_Exercise:_ Beneath this line are the data; copy exactly the part of them that opens with the line containing "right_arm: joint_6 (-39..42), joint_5" and closes with the line containing "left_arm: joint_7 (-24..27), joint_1", and only that part.
§ §
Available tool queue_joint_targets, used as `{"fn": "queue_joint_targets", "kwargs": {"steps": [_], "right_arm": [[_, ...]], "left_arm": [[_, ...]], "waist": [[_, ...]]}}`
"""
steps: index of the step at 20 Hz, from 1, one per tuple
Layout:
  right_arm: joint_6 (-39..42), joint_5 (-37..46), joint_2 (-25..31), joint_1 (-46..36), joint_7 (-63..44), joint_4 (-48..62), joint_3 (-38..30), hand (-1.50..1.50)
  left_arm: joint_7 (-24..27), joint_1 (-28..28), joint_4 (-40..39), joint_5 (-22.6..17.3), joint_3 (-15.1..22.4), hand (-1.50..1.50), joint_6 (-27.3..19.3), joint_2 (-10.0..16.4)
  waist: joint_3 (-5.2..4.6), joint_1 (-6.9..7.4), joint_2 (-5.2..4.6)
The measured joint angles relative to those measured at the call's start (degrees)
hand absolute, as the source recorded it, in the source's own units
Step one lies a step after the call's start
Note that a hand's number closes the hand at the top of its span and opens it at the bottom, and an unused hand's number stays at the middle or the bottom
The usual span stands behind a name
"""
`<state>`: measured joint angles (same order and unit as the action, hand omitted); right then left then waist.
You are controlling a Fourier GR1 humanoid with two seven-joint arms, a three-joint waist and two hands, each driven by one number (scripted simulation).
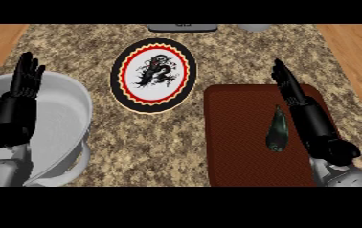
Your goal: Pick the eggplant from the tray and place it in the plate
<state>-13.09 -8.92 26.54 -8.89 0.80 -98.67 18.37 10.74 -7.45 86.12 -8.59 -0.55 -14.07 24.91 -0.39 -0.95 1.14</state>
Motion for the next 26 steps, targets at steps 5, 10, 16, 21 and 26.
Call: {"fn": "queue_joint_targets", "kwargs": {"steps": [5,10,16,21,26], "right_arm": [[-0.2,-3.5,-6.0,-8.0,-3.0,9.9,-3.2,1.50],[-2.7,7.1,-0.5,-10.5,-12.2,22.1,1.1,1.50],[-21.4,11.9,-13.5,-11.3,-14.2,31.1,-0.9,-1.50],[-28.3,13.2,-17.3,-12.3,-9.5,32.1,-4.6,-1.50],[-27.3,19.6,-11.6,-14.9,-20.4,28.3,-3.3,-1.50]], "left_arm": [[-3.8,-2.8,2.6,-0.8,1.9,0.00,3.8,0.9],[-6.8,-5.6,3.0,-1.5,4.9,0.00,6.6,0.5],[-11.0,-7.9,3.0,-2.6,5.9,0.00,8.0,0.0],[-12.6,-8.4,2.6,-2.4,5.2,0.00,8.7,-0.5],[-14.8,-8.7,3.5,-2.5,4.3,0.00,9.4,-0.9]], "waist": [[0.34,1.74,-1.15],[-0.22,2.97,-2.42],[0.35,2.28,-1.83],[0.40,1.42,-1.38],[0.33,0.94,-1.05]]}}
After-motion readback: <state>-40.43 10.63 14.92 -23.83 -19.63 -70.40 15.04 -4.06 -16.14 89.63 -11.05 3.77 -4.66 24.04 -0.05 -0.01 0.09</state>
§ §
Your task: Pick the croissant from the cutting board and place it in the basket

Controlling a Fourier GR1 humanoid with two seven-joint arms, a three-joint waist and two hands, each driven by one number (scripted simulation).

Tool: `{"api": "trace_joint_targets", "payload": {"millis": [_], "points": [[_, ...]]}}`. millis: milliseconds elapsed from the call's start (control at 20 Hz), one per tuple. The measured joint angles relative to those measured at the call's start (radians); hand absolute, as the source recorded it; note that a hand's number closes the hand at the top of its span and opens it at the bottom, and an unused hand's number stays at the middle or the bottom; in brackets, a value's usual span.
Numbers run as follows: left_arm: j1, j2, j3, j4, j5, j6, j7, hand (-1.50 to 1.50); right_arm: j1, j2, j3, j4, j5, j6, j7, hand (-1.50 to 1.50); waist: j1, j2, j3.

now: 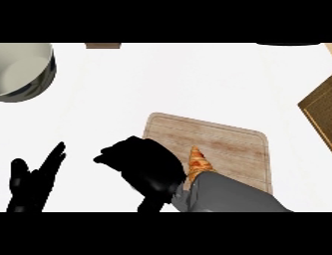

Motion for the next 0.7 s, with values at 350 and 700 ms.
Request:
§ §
_Solution to the exercise:_
  right_arm: joint_6 (-39..42), joint_5 (-37..46), joint_2 (-25..31), joint_1 (-46..36), joint_7 (-63..44), joint_4 (-48..62), joint_3 (-38..30), hand (-1.50..1.50)
  left_arm: joint_7 (-24..27), joint_1 (-28..28), joint_4 (-40..39), joint_5 (-22.6..17.3), joint_3 (-15.1..22.4), hand (-1.50..1.50), joint_6 (-27.3..19.3), joint_2 (-10.0..16.4)

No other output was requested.